= Youl family =

The Youl family are a historic family of Tasmania, descended from John Youl, who immigrated from Tahiti where he had been a missionary. Their family home was Symmons Plains Estate until 2011. The family have been prominent in Tasmanian agriculture and Australian sport.

==James Arndell Youl (1811–1904)==

James Arndell was the eldest son of John Youl and inherited Symmons Plains. He became a noted pastoralist, best known for introducing brown trout to Australia, and was a political representative of Tasmania to England for several decades. He was made C.M.G. in 1874 and promoted to KCMG in 1891. He was a director of the Commercial Banking Company of Sydney for some years. He died in 1904, age 95.

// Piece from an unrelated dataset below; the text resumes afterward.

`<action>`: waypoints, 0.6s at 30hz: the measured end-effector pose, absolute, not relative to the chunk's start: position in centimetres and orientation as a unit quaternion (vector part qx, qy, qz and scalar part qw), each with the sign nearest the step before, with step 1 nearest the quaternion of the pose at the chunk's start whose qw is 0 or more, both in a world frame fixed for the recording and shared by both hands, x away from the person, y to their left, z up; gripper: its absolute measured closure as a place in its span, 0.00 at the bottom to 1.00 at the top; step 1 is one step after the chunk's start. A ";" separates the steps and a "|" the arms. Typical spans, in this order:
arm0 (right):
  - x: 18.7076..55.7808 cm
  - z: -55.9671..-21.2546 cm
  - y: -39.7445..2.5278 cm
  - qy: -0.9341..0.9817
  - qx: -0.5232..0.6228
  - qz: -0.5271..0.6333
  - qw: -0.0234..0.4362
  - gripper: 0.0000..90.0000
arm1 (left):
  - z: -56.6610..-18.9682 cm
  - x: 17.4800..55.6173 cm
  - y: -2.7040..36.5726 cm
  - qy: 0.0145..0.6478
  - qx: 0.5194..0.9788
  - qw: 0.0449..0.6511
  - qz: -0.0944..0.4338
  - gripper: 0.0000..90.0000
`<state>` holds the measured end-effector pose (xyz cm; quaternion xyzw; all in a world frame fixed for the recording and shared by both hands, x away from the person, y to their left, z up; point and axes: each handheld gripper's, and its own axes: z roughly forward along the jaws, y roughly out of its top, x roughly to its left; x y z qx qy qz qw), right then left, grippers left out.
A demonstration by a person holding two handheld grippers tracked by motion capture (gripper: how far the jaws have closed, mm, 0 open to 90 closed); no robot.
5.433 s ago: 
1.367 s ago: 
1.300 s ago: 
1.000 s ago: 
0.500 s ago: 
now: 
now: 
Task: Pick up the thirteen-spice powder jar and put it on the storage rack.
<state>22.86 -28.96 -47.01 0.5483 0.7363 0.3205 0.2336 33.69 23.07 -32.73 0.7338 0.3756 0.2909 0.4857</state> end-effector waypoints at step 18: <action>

==Richard Youl (1821–1897)==

Richard was the younger brother of James Arndell. He grew up and was educated in England, graduating from the University of St Andrews, moving to Victoria when he returned to Australia. He was a noted medical practitioner, becoming in 1852 a founding member and secretary of the Victoria Medical Association. In 1853 was appointed assistant surgeon to the Melbourne Gaols and a magistrate and district coroner for Bourke, New South Wales. During 1854 he was acting coroner for Melbourne, and 1854-1867 he was visiting justice to penal establishments in Victoria. He became Melbourne Coroner permanently in 1857, serving for 44 years. He died in 1897.

==John Youl (1932–2009)==

John was successful motor racing driver and pastoralist. He created the Symmons Plains Raceway out of part of the family estate.

==Simon Youl (1965– )==

Simon Youl is a former professional tennis player. He represented Australia at the 1984 Olympic Games and was World No. 80 at the height of his career.

==Andrew Youl (1963– )==
Andrew Youl is a former prominent Tasmanian grazier, having owned and operated Symmons Plains Estate until its eventual sale in 2011.

==Audrey Youl==

Audrey Youl (née Moore) is a former Olympic swimmer. Under her maiden name Moore she competed at the 1984 Los Angeles Olympic Games, in 100m and 200m backstroke and 200m relay. She came 6th in 100m and 16th in 200m, and the Australian relay team was disqualified. She also competed at two Commonwealth games (1982 and 1986), getting bronze in the 100m backstroke in 1982. She married Andrew Youl, older brother of Simon Youl.